"Ci riserviamo il diritto di rispondere a qualsiasi atteggiamento ostile nei confronti del nostro Paese", ha dichiarato il ministero della Difesa, confermando l'accaduto
La Turchia ha annunciato che un missile sparato dall'Iran è stato distrutto, dopo aver attraversato lo spazio aereo siriano, dalla difesa aerea della Nato schierata nel Mediterraneo orientale. Ankara ha convocato l'ambasciatore iraniano per chiarimenti.
Nella dichiarazione del ministero della Difesa di Ankara, si afferma che dopo aver individuato il missile diretto verso lo spazio aereo turco, la difesa aerea della Nato è stata attivata e la minaccia è stata neutralizzata.
L'Alleanza atlantica ha confermato l'uso di equipaggiamenti della Nato e condannato "l'attacco alla Turchia", a un suo membro. Secondo la Cnn, il missile balistico iranano è stato abbattuto da un cacciatorpediniere della Marina americana nel Mar Mediterraneo. Lo riporta la Cnn citando a condizione di anonimato due fonti ben informate.
"La Turchia continuerà a prendere tutte le misure necessarie per proteggere il suo spazio aereo e il suo territorio", ha dichiarato il ministero, "ci riserviamo il diritto di rispondere a qualsiasi atteggiamento ostile nei confronti del nostro Paese".

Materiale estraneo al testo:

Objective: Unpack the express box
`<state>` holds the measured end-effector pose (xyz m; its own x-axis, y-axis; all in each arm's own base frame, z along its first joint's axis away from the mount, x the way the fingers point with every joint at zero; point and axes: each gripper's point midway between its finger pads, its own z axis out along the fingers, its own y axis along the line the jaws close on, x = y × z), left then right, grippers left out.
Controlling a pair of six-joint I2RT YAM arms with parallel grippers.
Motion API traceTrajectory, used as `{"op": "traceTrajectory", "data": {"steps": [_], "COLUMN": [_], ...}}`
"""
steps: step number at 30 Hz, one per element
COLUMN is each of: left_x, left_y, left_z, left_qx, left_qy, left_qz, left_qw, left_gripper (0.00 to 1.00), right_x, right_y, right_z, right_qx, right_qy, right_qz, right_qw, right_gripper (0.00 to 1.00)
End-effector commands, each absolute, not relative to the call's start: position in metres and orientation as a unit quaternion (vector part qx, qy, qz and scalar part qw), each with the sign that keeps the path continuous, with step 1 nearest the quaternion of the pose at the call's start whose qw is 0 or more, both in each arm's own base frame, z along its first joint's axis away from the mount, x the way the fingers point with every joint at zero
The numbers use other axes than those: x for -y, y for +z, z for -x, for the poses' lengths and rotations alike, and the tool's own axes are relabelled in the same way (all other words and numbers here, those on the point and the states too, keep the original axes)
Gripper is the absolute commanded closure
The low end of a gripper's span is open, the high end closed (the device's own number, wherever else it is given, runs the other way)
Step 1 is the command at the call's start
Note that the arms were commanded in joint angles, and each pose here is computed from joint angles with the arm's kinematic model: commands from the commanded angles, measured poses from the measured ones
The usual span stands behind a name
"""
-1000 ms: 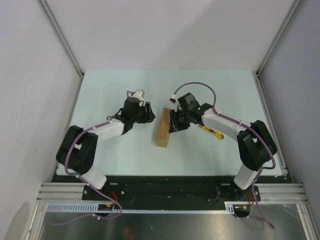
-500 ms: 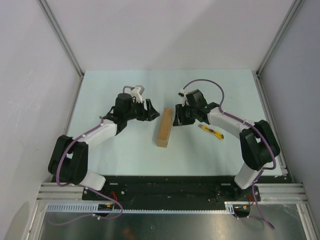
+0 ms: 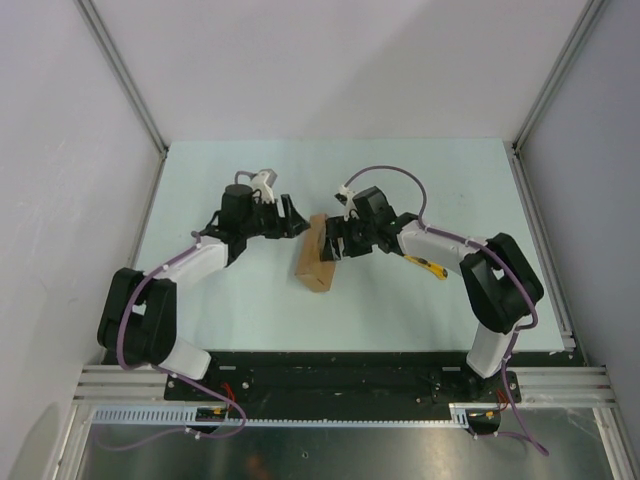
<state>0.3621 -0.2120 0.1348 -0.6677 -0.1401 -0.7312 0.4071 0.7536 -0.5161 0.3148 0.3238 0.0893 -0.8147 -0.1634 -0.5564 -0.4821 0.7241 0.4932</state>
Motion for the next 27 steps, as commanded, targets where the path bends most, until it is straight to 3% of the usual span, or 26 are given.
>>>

È stato riferito anche che alcuni frammenti causati dall'intercetto sono caduti in un'area aperta nel distretto di Dörtyol di Hatay, senza causare danni a persone.
Il direttore delle comunicazioni presidenziali, Burhanettin Duran, ha confermato sui social media che il missile lanciato dall'Iran è stato distrutto dai sistemi di difesa aerea dell'Alleanza atlantica.
Qual è stata la reazione di Ankara all'attacco all'Iran?
"Siamo profondamente rattristati e preoccupati per gli attacchi americano-israeliani iniziati con le provocazioni di Netanyahu", ha dichiarato il presidente Recep Tayyip Erdoğan a proposito degli attacchi statunitensi e israeliani all'Iran.
Parlando il primo giorno dell'attacco, Erdogan aveva affermato che gli attacchi di risposta dell'Iran ai Paesi del Golfo con basi statunitensi sono "inaccettabili".
Erdoğan ha pubblicato anche un messaggio di cordoglio per il leader religioso iraniano assassinato, l'ayatollah Ali Khamenei. "Auguro la misericordia di Dio al signor Khamenei e le condoglianze al fraterno popolo iraniano, e trasmetto le mie condoglianze a nome del mio Paese e della mia nazione. Come Turchia, continueremo a impegnarci con determinazione affinché il popolo iraniano e tutti i nostri amici e fratelli nella regione ritrovino la pace e la stabilità che meritano, per la fine del clima di conflitto nella nostra regione e per un ritorno alla diplomazia".
Martedì il leader turco ha dichiarato che si sta lavorando per una soluzione diplomatica e ha aggiunto: "Abbiamo mobilitato i mezzi per liberare la nostra regione da questo vincolo".
Il ministro degli Esteri, Hakan Fidan, ha sostenuto che la strategia iraniana di colpire le basi statunitensi nella regione è "estremamente sbagliata". Fidan ha affermato che le attività dei gruppi curdi in Iran sono attentamente monitorate e che il Partito dei Lavoratori del Kurdistan (Pkk) potrebbe cercare di trarre vantaggio dalle debolezze della regione.
Fidan ha ricordato l'obiettivo di una "Turchia senza terrorismo" che non può essere valutato indipendentemente dall'equazione regionale .
Dibattito sulle basi Nato in Turchia
Essendo situata sul fianco meridionale della Nato, la Turchia ospita una serie di strutture militari appartenenti all'Alleanza. Tra queste, la base aerea di Incirlik ad Adana e il sistema radar di allerta precoce della Nato a Kürecik a Malatya.
Sebbene queste strutture siano considerate parte dell'architettura di difesa missilistica della Nato, non ci sono dichiarazioni ufficiali sul fatto che tali strutture in Turchia siano direttamente coinvolte nelle attuali operazioni militari contro l'Iran.
L'ultimo incidente solleva nuovamente il timore che lo spazio aereo turco possa essere colpito dai conflitti nella regione, ma dimostra che Ankara sta mantenendo misure di difesa in coordinamento con la Nato.